Subadvisors Increasingly Finding New Growth Opportunity Through Existing Relationships
Traders Magazine Online News, June 4, 2019
Potential new mandates sourced through existing relationships with sponsors have increased consistently from 2016, according to new research from Cerulli Associates, a global research and consulting firm. In 2016, the source accounted for a total of 22%, while in 2018 it ticked up to 26%. Correspondingly, new mandates from proactive sales efforts have declined from 42% to 36% in that same period.
Cerulli’s data suggests that sponsors are placing more importance on the growth of subadvisory partnerships with existing subadvisors. “We find that many sponsor firms are seeking to use existing subadvisors where possible,” states Brendan Powers, associate director of product development at Cerulli. As due diligence becomes more thorough, sponsors value the ability to leverage some firm specific due diligence they have already done. Additionally, they have tested out connectivity between the two firms and can benefit from increased economies of scale. “By shoring up relationship management and client service functions, we feel that subadvisors will be well positioned to maintain the subadvisory business that they already have, and these positive relationships can open the door to new business.”

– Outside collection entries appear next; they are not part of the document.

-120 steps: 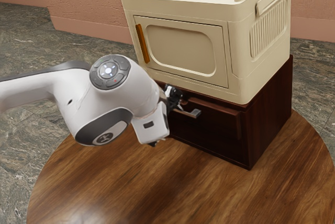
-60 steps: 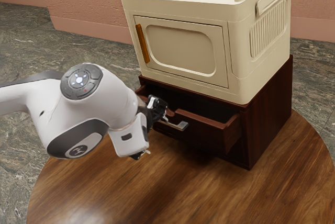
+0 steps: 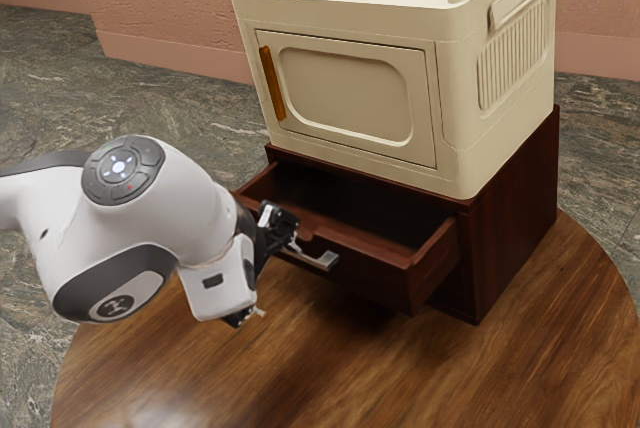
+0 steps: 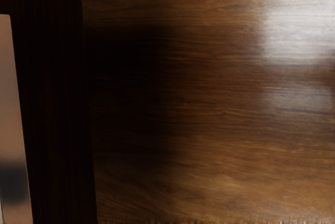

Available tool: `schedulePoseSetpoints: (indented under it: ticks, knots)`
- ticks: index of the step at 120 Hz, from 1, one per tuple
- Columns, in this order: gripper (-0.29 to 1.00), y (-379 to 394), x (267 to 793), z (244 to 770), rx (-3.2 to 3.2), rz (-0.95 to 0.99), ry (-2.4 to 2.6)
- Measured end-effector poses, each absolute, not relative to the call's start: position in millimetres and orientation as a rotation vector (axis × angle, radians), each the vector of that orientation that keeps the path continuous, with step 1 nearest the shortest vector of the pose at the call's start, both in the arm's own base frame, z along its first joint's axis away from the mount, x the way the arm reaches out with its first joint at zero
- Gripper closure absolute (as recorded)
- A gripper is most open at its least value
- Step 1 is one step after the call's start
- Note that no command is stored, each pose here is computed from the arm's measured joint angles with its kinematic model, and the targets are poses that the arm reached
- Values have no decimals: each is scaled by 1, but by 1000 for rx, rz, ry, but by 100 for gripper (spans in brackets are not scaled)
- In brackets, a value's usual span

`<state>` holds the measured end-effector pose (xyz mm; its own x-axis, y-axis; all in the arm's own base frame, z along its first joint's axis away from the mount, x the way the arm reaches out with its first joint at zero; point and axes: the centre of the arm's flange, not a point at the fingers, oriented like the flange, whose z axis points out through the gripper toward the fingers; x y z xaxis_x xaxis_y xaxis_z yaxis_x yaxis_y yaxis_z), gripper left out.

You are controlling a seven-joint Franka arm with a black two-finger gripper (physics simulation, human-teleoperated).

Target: Pull the drawer handle with one arm to open the drawer

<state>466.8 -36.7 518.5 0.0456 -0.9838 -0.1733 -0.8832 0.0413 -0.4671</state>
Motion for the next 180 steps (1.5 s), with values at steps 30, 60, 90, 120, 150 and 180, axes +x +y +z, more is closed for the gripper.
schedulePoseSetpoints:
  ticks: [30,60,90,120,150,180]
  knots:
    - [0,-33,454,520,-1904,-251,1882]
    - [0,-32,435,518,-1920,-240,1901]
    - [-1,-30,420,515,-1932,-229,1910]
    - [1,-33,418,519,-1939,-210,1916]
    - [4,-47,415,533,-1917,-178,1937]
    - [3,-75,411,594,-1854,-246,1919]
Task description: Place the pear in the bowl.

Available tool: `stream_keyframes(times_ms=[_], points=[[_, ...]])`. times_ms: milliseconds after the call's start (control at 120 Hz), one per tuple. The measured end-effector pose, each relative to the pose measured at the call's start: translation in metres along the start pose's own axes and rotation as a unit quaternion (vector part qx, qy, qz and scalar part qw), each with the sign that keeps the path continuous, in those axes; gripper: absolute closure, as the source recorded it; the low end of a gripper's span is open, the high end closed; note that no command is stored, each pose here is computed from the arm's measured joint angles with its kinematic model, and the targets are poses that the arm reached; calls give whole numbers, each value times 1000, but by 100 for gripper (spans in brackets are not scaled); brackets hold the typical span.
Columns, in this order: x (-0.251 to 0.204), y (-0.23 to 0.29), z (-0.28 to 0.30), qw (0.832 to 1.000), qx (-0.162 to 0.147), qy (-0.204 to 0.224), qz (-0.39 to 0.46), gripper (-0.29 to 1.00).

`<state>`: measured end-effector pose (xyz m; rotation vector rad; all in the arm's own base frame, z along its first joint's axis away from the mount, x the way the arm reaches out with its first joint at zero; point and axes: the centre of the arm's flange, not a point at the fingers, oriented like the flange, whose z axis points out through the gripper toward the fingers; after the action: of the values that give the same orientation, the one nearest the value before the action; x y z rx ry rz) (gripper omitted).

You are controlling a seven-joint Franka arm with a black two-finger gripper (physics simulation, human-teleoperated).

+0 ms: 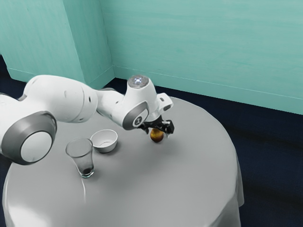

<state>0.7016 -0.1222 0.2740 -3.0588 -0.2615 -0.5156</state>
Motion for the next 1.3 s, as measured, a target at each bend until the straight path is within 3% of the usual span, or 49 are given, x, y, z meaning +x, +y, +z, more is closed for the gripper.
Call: stream_keyframes(times_ms=[375, 767, 1300], points=[[-3, -16, 35, 1000, 2, 15, -24, 2], [1, -17, 35, 999, -4, 34, -27, 23], [2, -19, 33, 999, -3, 40, -25, 35]])
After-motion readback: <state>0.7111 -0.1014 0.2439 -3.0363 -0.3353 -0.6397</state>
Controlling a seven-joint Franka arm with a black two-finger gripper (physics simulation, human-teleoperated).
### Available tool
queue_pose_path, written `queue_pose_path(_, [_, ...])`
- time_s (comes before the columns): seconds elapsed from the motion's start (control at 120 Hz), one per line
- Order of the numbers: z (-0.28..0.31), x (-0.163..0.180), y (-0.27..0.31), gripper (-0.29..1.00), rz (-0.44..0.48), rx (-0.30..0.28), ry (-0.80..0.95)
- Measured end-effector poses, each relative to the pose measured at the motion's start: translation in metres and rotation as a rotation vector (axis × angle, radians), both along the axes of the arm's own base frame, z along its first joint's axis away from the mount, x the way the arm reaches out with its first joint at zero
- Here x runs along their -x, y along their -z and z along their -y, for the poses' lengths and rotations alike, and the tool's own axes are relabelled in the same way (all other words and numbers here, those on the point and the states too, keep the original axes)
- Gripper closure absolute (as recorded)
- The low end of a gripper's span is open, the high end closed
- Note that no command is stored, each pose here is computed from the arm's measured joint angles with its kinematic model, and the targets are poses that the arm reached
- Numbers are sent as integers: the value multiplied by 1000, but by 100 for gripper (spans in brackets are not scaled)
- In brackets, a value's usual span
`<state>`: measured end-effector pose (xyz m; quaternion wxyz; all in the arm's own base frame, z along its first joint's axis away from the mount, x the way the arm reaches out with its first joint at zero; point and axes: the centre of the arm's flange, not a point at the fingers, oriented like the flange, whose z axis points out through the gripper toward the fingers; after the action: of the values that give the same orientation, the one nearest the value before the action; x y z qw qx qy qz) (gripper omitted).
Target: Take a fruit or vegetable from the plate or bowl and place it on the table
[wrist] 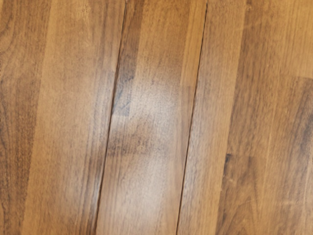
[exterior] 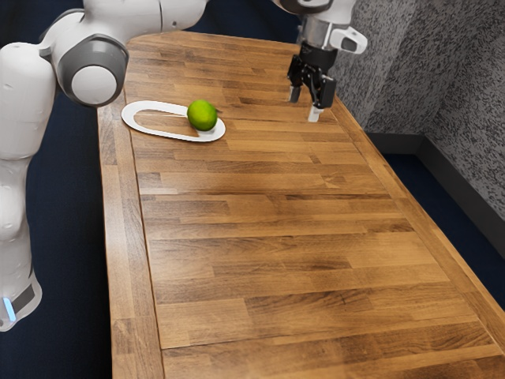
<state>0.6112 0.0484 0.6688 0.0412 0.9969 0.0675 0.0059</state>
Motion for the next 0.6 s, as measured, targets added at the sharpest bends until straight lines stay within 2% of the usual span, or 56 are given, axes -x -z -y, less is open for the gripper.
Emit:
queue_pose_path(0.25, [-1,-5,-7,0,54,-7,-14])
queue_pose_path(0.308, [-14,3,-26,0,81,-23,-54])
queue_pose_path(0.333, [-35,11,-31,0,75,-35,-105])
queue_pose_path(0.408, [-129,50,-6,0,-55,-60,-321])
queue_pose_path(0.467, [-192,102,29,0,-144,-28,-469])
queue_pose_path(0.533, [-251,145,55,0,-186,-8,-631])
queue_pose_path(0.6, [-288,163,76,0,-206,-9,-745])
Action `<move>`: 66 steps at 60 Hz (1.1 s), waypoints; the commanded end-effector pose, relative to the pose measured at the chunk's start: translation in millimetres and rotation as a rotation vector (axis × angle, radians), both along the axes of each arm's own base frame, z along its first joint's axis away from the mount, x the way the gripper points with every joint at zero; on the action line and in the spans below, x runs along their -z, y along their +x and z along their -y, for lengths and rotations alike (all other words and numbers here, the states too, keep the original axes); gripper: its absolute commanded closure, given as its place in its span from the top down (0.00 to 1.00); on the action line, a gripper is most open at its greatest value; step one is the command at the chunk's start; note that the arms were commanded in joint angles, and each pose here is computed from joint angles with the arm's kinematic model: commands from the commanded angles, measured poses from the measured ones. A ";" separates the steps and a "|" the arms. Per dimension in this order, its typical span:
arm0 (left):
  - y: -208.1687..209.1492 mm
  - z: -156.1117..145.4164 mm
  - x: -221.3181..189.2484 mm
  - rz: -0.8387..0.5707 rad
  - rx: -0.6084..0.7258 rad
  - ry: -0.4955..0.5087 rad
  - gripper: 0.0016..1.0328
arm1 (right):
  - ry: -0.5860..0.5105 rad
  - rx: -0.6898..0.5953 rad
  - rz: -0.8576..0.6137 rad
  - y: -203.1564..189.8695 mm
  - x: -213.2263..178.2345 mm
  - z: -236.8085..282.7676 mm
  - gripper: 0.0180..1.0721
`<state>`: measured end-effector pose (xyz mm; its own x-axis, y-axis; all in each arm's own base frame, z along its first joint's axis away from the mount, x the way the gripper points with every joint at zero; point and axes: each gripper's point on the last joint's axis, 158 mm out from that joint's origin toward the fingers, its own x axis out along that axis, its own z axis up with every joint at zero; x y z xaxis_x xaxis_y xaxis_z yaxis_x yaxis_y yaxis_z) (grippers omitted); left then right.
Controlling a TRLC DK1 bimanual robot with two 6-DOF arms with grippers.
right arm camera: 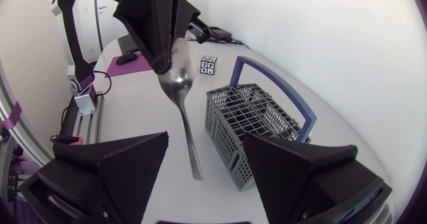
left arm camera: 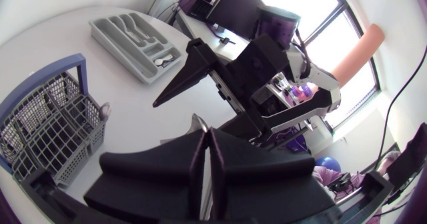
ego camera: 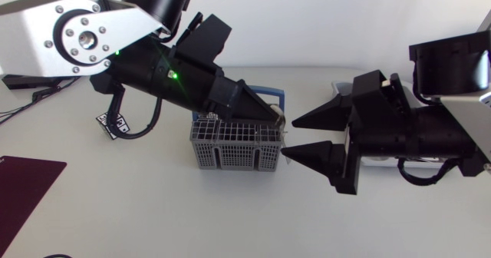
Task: Transfer all utensils from the basket to the drawer tray.
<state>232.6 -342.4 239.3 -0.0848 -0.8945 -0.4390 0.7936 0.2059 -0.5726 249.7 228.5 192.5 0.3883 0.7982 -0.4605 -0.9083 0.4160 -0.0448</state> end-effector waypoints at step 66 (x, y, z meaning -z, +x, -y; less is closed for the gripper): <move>11.0 -1.4 -22.4 0.039 -0.008 -0.061 0.57 | -0.071 -0.051 -0.023 -19.7 26.8 -8.5 0.05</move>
<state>233.7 -342.1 237.2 -0.0966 -0.8982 -0.4288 0.7902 0.1927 -0.5818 234.7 240.6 184.4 0.3583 0.7984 -0.4839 -0.9245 0.3758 -0.0646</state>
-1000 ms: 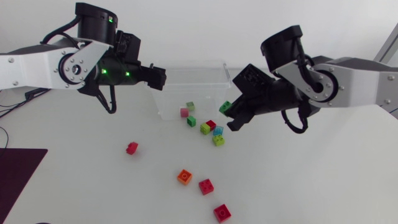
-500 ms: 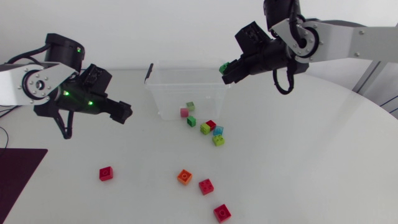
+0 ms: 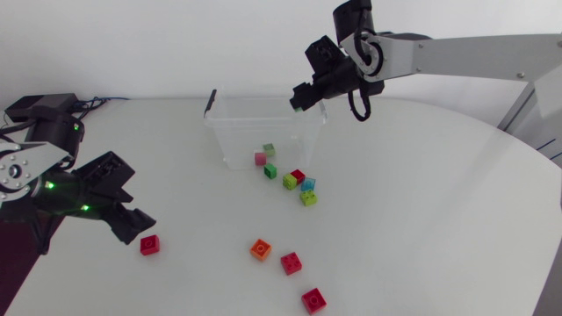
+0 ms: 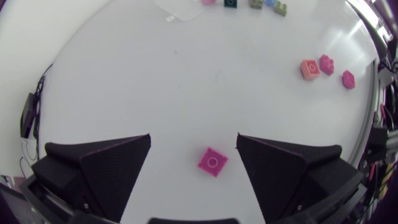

Subadvisors will also be challenged as product development continues to take a back seat to product rationalization, especially within the mutual fund vehicle. Large broker/dealers, insurers, and sponsors are executing rationalization exercises and pruning products and investment options, removing strategies that have failed to accumulate assets, along with those that no longer fit into the strategic direction of the platform or subaccount lineup, and/or are a part of a broader cull in an effort to make due diligence more thorough. Access to fewer products hinders subadvisors from forging new relationships or sourcing new mandates.
“Total U.S.-domiciled strategies managed by unaffiliated subadvisors in mutual funds, exchange-traded funds (ETFs), and retail variable annuity (VA) subaccounts, including VA subadvisory and variable insurance trusts (VITs), faltered during 2018, shrinking by 8.3%,” continues Powers. “And for the first time since 2010, the total number of new unaffiliated actively managed subadvised funds launched across mutual funds, retail VAs, and ETFs failed to eclipse 100, totaling just 95 for all of 2018.”
Cerulli believes that subadvisors will need to heighten their focus on maintaining and growing existing relationships in the face of these headwinds. “As the total number of funds decreases, Cerulli believes there needs to be more of a focus on relationship management and client service,” explains Powers. “These functions help maintain current relationships and could potentially prove more useful in winning new mandates. Subadvisors should not stop prospecting new relationships, but should understand the factors making prospecting more difficult.”
Cerulli’s latest report, U.S. Subadvisory Marketplace 2019: Building Deeper Subadvisory Relationships reviews the overall state of the U.S. subadvisory market, which is done through a comprehensive market sizing, in addition to a more qualitative examination of the subadvisory relationship from both the subadvisor/sponsor and insurance/non-insurance perspectives. This report also includes a brief assessment of U.S. subadvisor opportunity abroad.